Kara Swisher, Recode
A long time ago, back when President Obama was in office, I was asked to help organize the very first LGBTQ Tech Innovation Summit at the White House. I asked a VP at Google named Megan Smith to come and speak, and, with very little notice, she said yes. It was there that she was recruited to be the next CTO of the United States. That’s the kind of thing that happens when we connect queer women and give them the chance to be visible. That’s the power of events and building relationships. And for queer women especially, visibility doesn’t just happen -- we have to make it happen.Lesbians Who Tech + Allies brings together the people who are, literally, building rocket ships and curing cancer, and we give them the chance to think and work together. We don’t even know yet what kind of impact that will have, but what we’re seeing already has been amazing.
Who are some queer women in tech/entrepreneurs we should keep our eye on and why?
Rose Marcario, Patagonia's CEO
Moj Mahdara, CEO & Founder, BeautyCon
Arlan Hamilton, VC & Founder, Backstage Capital
Diedra Nelson, CFO, The-Wing
What advice do you have for women with great ideas that are afraid to launch them?
I tell women all the time that when you’re the only woman in the room at a tech conference, a pitch or at a meeting, you carry with you the other women who have been in this space before or who want to be. You’re not actually alone, no matter how much it may feel that way. And the more women we can get into tech spaces, the easier it’s going to be for women in the future. I can’t wait.

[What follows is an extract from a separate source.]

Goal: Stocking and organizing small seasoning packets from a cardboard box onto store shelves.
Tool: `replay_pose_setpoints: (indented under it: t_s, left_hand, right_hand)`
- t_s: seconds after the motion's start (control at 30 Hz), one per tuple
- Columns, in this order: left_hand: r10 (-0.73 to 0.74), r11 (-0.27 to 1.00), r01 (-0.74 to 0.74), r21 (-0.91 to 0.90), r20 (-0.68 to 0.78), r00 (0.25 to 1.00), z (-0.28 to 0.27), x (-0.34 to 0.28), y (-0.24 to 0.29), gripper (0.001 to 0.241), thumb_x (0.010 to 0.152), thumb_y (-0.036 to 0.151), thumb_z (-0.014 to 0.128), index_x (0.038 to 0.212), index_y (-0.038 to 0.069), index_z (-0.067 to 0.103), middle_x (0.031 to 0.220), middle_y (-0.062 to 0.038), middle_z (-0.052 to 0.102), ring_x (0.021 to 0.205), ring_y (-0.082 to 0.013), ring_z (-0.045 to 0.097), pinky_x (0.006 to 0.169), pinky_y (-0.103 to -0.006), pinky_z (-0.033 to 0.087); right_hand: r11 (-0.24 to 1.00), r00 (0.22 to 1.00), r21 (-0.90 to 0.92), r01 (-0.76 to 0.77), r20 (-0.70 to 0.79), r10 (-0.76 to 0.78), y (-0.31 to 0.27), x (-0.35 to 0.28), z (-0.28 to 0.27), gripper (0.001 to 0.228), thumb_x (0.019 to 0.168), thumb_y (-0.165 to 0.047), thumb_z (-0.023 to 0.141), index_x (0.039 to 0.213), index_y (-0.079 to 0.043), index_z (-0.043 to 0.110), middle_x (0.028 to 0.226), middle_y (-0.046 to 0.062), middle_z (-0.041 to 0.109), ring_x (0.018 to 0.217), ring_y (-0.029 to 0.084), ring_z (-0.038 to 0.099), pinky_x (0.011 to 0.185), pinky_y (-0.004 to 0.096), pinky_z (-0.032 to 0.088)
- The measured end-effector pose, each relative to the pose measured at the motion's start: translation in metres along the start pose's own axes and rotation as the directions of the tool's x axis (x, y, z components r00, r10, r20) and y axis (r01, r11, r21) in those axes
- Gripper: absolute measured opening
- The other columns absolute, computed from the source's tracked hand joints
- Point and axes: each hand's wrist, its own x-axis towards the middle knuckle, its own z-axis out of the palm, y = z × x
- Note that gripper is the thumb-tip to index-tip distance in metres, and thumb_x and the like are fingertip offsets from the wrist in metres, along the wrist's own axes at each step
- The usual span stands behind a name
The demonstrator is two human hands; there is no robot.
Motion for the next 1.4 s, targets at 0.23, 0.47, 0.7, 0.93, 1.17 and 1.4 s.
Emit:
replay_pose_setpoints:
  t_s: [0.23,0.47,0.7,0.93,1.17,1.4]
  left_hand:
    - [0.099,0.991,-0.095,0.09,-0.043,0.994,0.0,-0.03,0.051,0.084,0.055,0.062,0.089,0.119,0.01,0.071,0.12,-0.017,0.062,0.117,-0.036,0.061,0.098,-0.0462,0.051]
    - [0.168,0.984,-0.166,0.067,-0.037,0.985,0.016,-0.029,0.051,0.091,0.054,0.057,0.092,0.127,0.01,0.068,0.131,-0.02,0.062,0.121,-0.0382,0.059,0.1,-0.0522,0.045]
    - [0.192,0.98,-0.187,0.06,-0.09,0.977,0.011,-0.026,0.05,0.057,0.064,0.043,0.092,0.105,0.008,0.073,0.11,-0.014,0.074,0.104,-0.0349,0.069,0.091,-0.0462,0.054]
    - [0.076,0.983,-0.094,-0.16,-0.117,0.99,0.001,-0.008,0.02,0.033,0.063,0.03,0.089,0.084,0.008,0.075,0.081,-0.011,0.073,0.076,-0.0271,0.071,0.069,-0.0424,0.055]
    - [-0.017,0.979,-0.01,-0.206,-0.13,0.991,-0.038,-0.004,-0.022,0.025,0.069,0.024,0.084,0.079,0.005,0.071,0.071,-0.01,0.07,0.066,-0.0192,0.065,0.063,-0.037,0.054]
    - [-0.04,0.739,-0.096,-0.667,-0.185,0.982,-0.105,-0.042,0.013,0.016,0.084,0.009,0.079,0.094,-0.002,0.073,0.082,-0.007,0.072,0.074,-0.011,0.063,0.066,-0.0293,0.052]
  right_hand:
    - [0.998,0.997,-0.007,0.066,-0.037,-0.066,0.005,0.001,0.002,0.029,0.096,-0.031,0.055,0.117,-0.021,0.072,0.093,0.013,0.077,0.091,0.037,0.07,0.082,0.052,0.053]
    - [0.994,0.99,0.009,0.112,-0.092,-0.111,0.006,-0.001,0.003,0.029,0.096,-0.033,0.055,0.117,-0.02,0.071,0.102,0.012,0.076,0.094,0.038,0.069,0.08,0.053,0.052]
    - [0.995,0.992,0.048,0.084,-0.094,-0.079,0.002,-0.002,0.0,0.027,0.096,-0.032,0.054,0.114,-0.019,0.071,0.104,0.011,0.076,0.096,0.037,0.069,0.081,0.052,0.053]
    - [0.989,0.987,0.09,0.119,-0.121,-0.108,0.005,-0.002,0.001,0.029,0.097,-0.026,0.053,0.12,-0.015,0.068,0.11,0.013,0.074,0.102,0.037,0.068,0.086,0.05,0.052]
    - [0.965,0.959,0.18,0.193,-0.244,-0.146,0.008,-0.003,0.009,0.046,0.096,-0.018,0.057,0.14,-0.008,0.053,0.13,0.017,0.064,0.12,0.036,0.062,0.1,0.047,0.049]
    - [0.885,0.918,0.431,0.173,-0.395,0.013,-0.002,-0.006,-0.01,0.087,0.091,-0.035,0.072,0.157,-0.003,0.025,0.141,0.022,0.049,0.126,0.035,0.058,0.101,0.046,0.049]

What are some apps you can’t live without?
Blinkist and Texture.
When you hit a bump or hurdle in your career, how do you find a new road + switch gears to find success?
I believe in positive persistence + hustle. With both, you are able to move past bumps in the road, find alternative paths, and move forward toward success.
What are you most excited for 2019?
The launch of Include.io launch and getting Michelle Obama and Lena Waithe on the Lesbians Who Tech main stage!